[Stored records]
::::

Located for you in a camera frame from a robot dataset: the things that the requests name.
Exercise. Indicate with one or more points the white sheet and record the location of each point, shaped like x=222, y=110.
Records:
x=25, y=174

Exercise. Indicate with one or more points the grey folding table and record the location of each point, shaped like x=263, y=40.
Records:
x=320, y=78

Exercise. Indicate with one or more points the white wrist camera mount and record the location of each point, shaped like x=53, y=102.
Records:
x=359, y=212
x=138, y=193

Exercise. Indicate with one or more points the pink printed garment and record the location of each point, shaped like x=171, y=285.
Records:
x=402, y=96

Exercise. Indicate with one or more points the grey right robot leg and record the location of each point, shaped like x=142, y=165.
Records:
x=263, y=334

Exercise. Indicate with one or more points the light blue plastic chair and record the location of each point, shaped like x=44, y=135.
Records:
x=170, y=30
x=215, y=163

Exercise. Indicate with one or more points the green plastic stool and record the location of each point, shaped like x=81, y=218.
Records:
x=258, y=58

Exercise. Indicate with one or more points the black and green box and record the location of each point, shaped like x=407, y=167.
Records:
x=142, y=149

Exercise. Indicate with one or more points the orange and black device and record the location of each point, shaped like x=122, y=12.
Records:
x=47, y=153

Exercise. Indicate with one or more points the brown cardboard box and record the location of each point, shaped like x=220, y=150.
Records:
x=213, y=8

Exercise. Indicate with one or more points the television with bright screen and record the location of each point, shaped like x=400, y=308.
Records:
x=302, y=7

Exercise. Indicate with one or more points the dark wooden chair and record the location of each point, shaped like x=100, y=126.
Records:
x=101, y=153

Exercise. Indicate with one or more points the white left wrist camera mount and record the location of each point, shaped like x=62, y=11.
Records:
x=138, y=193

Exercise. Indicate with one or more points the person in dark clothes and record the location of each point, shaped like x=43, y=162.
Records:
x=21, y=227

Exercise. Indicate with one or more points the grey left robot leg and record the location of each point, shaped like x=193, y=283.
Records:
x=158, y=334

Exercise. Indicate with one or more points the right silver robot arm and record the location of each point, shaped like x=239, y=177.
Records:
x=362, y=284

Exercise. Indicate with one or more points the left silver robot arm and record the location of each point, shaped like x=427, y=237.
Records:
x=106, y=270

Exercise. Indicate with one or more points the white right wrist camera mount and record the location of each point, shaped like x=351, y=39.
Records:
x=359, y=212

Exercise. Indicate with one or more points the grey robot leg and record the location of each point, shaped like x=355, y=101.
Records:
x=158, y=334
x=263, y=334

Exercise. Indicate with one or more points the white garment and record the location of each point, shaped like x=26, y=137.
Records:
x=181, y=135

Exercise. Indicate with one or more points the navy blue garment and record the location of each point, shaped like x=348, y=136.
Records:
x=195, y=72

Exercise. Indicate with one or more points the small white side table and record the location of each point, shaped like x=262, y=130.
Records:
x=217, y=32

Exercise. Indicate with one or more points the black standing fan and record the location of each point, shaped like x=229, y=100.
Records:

::::

Task brief:
Pick out all lines from the data above in which the word "plastic" appears.

Result of the task:
Exercise. Indicate with one or more points the light blue plastic chair and record the location of each point, shaped like x=44, y=135.
Exercise. Indicate with one or more points the green plastic stool and record the location of each point, shaped like x=81, y=218.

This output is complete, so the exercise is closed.